Reproduce every line of the material below, but drop the pictures.

◇ ◇ ◇ ◇ ◇ ◇ ◇

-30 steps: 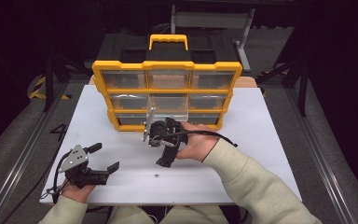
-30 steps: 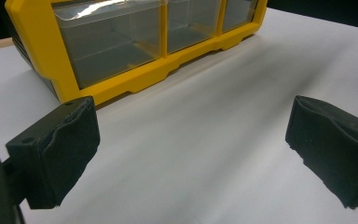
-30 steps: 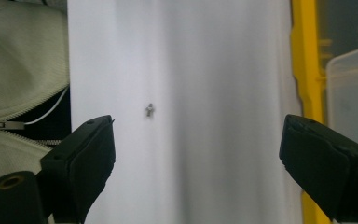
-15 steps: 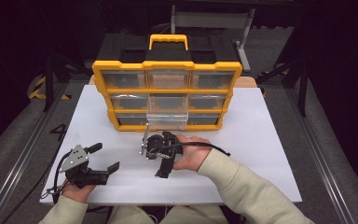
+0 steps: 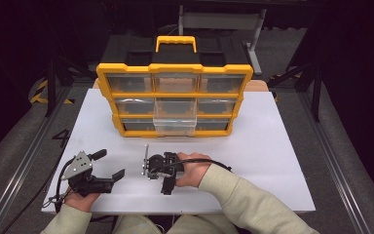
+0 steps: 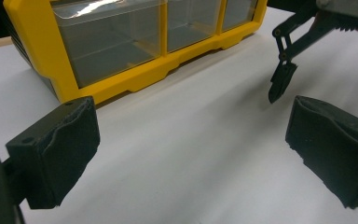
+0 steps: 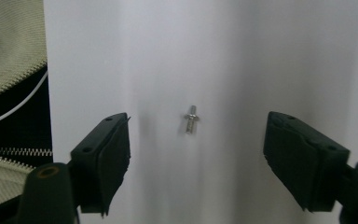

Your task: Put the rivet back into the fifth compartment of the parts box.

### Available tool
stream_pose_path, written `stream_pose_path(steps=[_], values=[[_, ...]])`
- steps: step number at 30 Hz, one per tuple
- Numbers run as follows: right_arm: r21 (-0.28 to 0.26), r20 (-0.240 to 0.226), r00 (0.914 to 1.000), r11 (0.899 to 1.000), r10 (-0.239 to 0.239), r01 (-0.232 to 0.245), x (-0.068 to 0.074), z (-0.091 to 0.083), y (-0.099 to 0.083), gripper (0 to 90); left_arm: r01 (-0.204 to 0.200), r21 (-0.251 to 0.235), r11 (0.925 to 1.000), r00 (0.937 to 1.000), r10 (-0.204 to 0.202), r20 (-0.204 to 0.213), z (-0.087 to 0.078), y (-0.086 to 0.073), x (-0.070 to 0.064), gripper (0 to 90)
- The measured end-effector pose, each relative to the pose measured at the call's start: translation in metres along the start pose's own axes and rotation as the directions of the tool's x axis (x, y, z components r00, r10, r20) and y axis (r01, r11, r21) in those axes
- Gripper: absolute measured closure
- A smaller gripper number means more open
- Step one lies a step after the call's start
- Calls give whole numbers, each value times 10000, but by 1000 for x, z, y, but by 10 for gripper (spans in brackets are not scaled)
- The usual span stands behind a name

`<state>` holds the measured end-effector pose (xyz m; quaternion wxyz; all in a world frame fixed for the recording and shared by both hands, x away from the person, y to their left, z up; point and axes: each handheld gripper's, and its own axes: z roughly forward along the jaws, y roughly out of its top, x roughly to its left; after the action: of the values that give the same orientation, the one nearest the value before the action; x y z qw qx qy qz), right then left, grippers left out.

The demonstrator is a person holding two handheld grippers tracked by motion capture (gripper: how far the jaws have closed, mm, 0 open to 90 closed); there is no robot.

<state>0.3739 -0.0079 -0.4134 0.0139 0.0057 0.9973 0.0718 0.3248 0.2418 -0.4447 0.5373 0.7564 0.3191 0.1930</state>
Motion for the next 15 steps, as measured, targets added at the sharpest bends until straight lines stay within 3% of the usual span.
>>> stream_pose_path(steps=[2,3,4,7,10,15], values=[[34,-44,10000,10000,-22,22,0,2,0,263,2,-10,10000,10000,-2,-21,0,0,0,36],[69,-117,9999,10000,-45,46,0,4,1,326,-5,9,10000,10000,5,-1,0,0,0,36],[69,-117,9999,10000,-45,46,0,4,1,326,2,-6,10000,10000,-2,-19,0,0,0,36],[26,-229,9997,10000,-68,69,0,8,2,447,-8,20,10000,10000,8,-21,0,0,0,36],[281,-245,9996,9995,-132,139,0,12,3,523,-22,37,10000,10000,22,-20,0,0,0,36],[243,-179,9998,9997,-66,71,-2,12,4,668,-36,56,10000,10000,36,-27,1,0,-1,37]])
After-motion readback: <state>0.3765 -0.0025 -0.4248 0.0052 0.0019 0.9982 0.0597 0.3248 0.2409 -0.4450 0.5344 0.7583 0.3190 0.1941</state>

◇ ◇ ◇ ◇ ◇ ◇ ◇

_OUTPUT:_
-30 steps: 
-30 steps: 
-30 steps: 
-15 steps: 
+0 steps: 
+0 steps: 
+0 steps: 

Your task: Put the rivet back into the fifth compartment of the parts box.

### Available tool
stream_pose_path, written `stream_pose_path(steps=[_], values=[[_, ...]])`
- steps: step number at 30 Hz, one per tuple
- Numbers run as follows: right_arm: r21 (-0.28 to 0.26), r20 (-0.240 to 0.226), r00 (0.914 to 1.000), r11 (0.899 to 1.000), r10 (-0.239 to 0.239), r01 (-0.232 to 0.245), x (-0.068 to 0.074), z (-0.091 to 0.083), y (-0.099 to 0.083), gripper (0 to 90); left_arm: r01 (-0.204 to 0.200), r21 (-0.251 to 0.235), r11 (0.925 to 1.000), r00 (0.937 to 1.000), r10 (-0.204 to 0.202), r20 (-0.204 to 0.213), z (-0.087 to 0.078), y (-0.086 to 0.073), x (-0.070 to 0.064), gripper (0 to 90)
- The measured end-effector pose, each relative to the pose measured at the call's start: translation in metres along the start pose's own axes and rotation as the directions of the tool's x axis (x, y, z components r00, r10, r20) and y axis (r01, r11, r21) in those axes
- Gripper: absolute measured closure
- A smaller gripper number means more open
- Step one lies a step after the call's start
- Calls give whole numbers, each value times 10000, but by 1000 for x, z, y, but by 10 for gripper (spans in brackets are not scaled)
- The usual span stands behind a name

`<state>` holds the measured end-effector pose (xyz m; quaternion wxyz; all in a world frame fixed for the recording and shared by both hands, x away from the person, y to their left, z up; point and axes: each handheld gripper's, and its own axes: z roughly forward along the jaws, y roughly out of its top, x roughly to its left; after the action: of the values that give the same orientation, the one nearest the value before the action; x y z qw qx qy qz), right then left, grippers left out.

The demonstrator is a person holding two handheld grippers tracked by motion capture (gripper: how far the jaws have closed, mm, 0 open to 90 closed); there is no robot.

<state>0.3739 -0.0079 -0.4134 0.0139 0.0057 0.9973 0.0718 0.3248 0.2418 -0.4447 0.5373 0.7564 0.3191 0.1930</state>
Motion for the next 15 steps, as measured, targets added at the sharpest bends until straight lines stay within 3% of the usual span.
>>> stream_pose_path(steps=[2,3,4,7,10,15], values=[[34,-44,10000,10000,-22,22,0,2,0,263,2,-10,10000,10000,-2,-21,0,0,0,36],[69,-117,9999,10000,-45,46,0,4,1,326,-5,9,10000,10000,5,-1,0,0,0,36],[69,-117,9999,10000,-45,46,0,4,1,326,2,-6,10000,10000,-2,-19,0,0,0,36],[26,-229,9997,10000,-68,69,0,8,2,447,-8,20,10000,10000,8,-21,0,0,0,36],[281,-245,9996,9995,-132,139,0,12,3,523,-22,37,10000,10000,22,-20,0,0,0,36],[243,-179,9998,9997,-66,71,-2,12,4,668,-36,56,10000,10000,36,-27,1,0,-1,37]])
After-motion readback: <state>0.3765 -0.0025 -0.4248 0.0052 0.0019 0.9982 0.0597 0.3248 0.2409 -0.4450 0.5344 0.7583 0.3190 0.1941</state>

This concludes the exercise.